1) First of all you could learn whole phrases or sentences with enough grammatical context to clarify the gender of the noun. Common ways would be to use pronouns -as @Schullz has already mentioned in his answer- or adjectives. MyLanguages.org gives an example of how in Slovak pronouns and adjectives change to agree with the grammatical gender of the noun:
While in English an adjective doesn’t change when the noun changes, in Slovak an adjective should agree in gender and number with the noun. For example:
a) Masculine to feminine and neutral example:
Toto je môj malý synček (this is my little son) becomes: Toto je moja malá dcerka (this is my little daughter). Toto je moje malé auto. (this is my little car).
As you can see from the example above, the adjective comes before the noun and also takes the feminine and neutral form.
[EDIT: Christoph Strobbe has mentioned in the comments that MyLanguages.org might not be entirely reliable. The general idea should hold though.]
So if for an example you are using a Spaced Repetion Software (Anki etc.) your cards could contain:
Q: my little son
A: môj malý synček
Or, if you prefer not to use any language except for your target language:
Q: synček (provide the standard phrase for learning the grammatical gender)
A: môj malý synček
In this case you would just have to remember that the standard phrase for learning the grammatical gender for all nouns is either môj malý, moja malá or moje malé.
2) As for congenitally blind people not being able to use Gabriel Wyner's mnemonic technique (or 'game') mentioned in the Answer you have linked to above - there is already a solution indirectly mentioned in the relevant quote from Wyner's book:
Masculine nouns burn. Feminine nouns are ice cold.
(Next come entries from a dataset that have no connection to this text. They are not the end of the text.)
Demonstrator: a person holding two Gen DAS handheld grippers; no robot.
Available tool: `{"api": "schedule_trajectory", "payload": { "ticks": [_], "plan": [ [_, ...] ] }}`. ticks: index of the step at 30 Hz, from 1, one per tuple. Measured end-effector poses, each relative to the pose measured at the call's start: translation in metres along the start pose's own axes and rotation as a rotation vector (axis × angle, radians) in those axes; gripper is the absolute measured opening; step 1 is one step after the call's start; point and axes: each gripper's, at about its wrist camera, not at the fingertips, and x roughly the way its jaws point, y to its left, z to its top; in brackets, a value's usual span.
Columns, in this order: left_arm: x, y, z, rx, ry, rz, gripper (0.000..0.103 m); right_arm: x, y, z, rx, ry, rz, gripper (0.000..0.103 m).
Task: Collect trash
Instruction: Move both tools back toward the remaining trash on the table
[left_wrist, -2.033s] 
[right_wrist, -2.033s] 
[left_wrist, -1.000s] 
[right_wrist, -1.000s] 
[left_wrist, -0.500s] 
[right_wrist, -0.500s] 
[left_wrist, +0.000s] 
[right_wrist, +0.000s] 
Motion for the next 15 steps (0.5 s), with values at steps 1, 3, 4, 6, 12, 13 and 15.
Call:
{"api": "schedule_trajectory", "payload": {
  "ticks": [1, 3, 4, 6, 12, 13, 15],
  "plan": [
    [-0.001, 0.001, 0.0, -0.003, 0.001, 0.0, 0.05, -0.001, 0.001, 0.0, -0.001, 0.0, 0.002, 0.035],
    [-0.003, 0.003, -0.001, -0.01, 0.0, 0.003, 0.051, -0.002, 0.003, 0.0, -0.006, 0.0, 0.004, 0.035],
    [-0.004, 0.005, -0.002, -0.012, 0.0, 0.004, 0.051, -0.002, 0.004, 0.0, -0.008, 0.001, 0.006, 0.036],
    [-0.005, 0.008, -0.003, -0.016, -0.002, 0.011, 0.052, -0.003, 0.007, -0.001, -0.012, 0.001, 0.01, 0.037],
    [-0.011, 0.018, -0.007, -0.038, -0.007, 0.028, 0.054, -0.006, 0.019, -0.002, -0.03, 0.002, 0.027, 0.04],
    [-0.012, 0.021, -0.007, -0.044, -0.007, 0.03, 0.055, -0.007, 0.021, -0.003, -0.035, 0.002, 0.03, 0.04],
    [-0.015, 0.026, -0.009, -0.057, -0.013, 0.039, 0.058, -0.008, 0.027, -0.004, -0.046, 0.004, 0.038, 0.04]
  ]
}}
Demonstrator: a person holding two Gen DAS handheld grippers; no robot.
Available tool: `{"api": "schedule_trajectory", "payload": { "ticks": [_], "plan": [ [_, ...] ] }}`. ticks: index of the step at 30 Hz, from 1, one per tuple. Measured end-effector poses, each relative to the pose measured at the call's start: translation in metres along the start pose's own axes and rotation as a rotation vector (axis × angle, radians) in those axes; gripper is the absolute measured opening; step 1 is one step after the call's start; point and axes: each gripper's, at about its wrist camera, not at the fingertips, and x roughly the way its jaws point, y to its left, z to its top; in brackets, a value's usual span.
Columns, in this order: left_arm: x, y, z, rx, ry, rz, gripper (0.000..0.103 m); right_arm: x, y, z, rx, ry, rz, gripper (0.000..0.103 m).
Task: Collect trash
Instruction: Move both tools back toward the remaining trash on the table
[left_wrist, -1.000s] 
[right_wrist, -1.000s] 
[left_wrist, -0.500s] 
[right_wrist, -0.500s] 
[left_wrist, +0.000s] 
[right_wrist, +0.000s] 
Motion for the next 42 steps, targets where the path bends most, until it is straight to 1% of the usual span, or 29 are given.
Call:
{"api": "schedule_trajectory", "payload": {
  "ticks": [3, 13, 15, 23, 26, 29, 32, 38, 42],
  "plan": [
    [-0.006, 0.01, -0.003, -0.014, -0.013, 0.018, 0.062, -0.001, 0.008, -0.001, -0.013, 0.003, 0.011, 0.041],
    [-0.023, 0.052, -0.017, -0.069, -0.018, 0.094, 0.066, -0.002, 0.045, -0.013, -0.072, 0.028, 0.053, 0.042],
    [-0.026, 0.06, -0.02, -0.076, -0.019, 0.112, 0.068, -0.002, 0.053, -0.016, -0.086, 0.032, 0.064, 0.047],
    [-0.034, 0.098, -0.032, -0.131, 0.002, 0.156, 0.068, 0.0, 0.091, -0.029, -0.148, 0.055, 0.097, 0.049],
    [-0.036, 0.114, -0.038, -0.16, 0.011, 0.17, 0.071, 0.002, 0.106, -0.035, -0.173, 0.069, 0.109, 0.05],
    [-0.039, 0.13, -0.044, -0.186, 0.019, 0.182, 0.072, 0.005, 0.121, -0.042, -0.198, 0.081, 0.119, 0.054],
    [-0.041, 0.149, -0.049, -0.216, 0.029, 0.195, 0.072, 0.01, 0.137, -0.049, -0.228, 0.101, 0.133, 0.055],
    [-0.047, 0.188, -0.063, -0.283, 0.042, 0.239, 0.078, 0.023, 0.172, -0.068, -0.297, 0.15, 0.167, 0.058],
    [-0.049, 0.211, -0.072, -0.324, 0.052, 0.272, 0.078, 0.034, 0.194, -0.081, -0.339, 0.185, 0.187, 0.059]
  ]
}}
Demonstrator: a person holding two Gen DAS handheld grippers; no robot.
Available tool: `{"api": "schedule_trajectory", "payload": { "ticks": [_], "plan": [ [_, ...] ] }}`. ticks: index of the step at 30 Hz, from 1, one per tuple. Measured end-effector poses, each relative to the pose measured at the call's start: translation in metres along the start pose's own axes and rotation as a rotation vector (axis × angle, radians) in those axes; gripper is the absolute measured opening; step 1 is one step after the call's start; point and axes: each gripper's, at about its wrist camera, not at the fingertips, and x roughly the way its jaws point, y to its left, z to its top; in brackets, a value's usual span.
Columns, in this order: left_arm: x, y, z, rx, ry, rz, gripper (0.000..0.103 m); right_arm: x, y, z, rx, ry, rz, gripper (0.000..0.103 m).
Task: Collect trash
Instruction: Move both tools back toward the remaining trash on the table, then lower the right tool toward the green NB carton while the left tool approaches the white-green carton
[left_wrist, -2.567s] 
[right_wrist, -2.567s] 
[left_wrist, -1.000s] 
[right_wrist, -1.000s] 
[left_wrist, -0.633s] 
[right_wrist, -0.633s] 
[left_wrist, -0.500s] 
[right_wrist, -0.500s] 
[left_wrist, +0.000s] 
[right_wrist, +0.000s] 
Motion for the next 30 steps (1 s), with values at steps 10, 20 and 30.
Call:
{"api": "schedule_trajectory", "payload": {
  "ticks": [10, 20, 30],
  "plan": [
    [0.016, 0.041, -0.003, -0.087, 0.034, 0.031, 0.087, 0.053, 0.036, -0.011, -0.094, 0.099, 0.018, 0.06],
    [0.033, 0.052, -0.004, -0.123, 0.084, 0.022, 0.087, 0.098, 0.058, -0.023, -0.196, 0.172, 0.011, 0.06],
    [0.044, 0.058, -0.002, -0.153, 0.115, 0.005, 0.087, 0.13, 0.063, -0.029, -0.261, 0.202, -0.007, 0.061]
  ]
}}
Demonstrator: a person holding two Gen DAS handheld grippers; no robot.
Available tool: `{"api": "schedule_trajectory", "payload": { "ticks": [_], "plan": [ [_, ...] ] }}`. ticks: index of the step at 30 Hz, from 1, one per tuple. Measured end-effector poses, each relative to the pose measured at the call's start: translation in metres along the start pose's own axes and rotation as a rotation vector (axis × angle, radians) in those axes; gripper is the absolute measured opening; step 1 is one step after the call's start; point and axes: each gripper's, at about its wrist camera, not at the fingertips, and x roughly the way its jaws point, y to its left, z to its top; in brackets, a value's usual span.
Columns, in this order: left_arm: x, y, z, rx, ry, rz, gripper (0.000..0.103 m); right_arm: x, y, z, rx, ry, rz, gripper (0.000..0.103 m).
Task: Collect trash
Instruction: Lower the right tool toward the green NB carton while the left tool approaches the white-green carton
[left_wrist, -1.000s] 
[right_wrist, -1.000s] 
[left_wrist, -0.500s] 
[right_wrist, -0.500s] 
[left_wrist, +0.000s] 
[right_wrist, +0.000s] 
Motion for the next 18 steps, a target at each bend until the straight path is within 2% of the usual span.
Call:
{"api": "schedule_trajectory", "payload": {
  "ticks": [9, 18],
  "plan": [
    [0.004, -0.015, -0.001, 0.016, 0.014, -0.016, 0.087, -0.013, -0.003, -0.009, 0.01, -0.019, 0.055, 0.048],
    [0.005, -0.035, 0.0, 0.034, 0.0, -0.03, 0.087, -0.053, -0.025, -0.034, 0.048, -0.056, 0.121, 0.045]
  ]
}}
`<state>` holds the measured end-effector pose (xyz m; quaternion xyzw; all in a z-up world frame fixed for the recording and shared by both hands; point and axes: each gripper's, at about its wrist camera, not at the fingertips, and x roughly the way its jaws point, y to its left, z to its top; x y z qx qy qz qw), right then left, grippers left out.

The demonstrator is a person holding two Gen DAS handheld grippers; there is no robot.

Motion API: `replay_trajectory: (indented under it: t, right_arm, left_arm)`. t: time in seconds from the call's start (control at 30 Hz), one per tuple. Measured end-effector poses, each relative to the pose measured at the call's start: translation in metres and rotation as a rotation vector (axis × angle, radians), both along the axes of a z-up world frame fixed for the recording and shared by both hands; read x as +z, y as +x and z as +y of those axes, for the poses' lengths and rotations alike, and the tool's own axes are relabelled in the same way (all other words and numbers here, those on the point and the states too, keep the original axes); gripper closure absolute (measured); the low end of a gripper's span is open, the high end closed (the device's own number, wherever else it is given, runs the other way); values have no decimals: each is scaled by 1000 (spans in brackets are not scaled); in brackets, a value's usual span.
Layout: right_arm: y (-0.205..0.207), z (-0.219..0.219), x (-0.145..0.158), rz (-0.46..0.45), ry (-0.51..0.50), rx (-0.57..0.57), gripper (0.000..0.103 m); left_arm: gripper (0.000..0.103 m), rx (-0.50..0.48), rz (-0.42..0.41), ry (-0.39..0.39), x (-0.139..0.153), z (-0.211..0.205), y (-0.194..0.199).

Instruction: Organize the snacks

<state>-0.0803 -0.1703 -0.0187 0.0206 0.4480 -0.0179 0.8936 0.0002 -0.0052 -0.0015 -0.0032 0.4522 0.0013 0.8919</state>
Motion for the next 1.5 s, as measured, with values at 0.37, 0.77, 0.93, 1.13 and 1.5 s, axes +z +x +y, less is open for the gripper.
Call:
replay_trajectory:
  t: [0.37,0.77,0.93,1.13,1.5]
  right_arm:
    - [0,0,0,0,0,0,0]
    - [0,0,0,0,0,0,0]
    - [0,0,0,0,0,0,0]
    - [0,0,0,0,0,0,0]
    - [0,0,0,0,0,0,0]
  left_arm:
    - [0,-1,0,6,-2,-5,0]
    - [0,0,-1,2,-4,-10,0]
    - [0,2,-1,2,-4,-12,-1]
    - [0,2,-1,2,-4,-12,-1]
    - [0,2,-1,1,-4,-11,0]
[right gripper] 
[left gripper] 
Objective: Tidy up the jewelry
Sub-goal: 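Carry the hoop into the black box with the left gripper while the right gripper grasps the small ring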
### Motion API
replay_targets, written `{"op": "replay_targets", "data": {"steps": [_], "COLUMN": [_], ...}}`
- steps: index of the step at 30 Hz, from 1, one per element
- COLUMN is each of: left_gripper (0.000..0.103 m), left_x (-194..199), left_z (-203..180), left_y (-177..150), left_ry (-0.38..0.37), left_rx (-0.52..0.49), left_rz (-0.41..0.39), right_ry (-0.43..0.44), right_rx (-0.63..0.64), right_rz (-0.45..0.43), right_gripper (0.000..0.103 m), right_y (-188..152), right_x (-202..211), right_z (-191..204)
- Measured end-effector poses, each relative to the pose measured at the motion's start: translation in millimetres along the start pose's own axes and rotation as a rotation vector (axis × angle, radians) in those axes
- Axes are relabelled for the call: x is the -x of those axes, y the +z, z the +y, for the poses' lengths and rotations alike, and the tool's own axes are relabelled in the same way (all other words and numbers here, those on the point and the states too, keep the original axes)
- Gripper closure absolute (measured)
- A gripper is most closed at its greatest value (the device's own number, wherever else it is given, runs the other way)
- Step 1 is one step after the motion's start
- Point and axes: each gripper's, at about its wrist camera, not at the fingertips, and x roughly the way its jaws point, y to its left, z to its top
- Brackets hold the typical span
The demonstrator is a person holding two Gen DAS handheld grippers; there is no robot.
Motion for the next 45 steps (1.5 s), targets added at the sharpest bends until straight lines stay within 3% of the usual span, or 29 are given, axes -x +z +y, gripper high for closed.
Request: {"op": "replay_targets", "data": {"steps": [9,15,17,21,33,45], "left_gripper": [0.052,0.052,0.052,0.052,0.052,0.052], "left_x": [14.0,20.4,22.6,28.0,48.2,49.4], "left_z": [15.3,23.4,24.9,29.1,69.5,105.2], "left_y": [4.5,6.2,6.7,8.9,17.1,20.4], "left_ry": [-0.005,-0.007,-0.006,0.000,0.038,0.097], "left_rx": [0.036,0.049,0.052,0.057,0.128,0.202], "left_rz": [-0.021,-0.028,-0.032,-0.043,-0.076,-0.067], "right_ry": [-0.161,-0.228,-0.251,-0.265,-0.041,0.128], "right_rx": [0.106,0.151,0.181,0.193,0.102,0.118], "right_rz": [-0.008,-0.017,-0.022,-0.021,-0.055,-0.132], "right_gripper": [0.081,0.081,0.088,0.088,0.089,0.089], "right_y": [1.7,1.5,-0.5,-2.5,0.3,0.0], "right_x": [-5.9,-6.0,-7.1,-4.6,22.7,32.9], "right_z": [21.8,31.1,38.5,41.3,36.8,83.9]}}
Feel the heat [of each word]; the more senses you can involve, the better.
(Emphasis added by me. I have also replaced the phrase 'of each image' with 'of each word', since a blind person would obviously have to make the kinesthetic associations with the words themselves, not with images.)
So congenitally blind people could use a non-visual version of Wyner's approach, based on the other senses.
In the light of this let's also take a look at another example for Wyner's approach, quoted in the answer you link to:
I want you to imagine all of the masculine nouns exploding. Your tree? Kaboom, splinters of wood everywhere. A branch gets embedded in the wall behind you. Dog chunks splatter all over the ceiling and floors. You wipe bits of fur and gore from your forehead. Make your images as vivid as you can stomach.
Even though congenitally blind people don't have the above-mentioned mental images they do have auditory, kinesthetic, olfactory and gustatory representations for the same things and experiences. They are therefore quite capable of mentally exploding a non-visual representation of a dog, having non-visual dog chunks splatter non-visually over the non-visual ceiling and floors, non-visually wiping non-visual bits of fur and gore from their forehead (even if most non-blind people couldn't really imagine what these mental representations would be like).
There are also many other non-visual ways of mentally associating nouns with grammatical gender: apart from the obvious example of mentally associating masculine nouns with a man's voice, feminine nouns with a woman's voice, and neuter nouns with a child's voice, one could even use voices from different actors, or a theatric, comic or tragic 'coloring' of the nouns to differentiate between the grammatical gender. All this would be a lot easier for a congenitally blind person, who is already accustomed to the exclusive use of non-visual mental representations. (This might also be a solution for some of those non-blind people who have difficulty applying visual mnemonics.)
To sum up: There is nothing hindering a congenitally blind person using a modified, non-visual version of Wyner's approach.